*Directions for this task*. Among the lines of the material below, count those holding "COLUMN". Report the number by itself.

*Data shown*.
++++++++++++++++++++
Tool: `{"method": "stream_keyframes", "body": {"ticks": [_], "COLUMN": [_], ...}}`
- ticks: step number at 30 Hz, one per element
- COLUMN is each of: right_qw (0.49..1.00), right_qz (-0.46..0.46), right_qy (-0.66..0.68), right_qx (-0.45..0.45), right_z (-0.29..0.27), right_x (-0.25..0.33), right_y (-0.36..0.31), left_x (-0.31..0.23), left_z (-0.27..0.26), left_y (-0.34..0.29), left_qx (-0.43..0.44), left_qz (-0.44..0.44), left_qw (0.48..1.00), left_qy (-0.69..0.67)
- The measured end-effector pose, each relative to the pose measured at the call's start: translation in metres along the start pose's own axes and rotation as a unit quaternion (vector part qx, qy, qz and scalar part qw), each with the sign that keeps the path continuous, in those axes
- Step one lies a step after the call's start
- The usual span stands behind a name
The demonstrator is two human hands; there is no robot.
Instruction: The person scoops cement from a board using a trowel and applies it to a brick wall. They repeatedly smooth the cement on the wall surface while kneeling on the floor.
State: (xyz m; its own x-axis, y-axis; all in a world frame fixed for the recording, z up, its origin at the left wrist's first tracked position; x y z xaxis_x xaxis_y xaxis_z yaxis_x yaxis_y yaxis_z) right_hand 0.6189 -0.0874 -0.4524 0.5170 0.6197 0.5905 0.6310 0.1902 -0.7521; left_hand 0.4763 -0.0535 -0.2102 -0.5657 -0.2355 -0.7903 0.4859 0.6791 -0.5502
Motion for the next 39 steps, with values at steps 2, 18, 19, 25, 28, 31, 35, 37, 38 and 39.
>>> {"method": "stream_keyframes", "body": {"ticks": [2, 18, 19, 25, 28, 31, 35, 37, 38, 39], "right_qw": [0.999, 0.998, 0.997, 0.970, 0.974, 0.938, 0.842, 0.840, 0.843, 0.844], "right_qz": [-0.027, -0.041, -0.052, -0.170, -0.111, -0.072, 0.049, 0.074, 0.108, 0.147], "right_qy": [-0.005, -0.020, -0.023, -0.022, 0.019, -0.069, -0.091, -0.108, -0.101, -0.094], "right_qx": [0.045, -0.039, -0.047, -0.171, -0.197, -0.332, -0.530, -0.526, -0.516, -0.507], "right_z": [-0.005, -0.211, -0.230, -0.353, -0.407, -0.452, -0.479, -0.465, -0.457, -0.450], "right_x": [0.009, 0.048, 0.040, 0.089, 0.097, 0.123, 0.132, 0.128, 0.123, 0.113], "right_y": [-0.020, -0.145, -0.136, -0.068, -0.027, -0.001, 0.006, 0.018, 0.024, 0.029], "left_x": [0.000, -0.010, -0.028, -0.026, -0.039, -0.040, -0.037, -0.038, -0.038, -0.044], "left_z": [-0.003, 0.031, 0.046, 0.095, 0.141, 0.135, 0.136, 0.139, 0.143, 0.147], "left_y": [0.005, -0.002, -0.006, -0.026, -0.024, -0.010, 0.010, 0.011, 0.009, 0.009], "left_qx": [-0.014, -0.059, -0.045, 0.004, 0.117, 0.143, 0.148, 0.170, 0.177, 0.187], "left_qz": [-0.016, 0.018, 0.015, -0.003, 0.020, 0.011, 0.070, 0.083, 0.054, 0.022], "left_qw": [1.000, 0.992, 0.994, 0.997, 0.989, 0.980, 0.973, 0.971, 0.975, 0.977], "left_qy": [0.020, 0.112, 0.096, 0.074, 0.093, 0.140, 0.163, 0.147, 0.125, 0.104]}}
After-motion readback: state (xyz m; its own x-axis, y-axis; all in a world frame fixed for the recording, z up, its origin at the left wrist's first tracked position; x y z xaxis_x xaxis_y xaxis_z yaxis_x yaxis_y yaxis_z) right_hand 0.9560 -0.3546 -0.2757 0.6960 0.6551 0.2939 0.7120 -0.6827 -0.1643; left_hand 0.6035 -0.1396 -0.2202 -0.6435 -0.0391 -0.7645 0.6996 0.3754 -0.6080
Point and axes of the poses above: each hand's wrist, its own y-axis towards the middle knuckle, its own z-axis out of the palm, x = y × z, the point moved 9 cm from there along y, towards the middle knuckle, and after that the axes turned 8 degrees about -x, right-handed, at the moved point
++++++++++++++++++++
*Task solution*. 2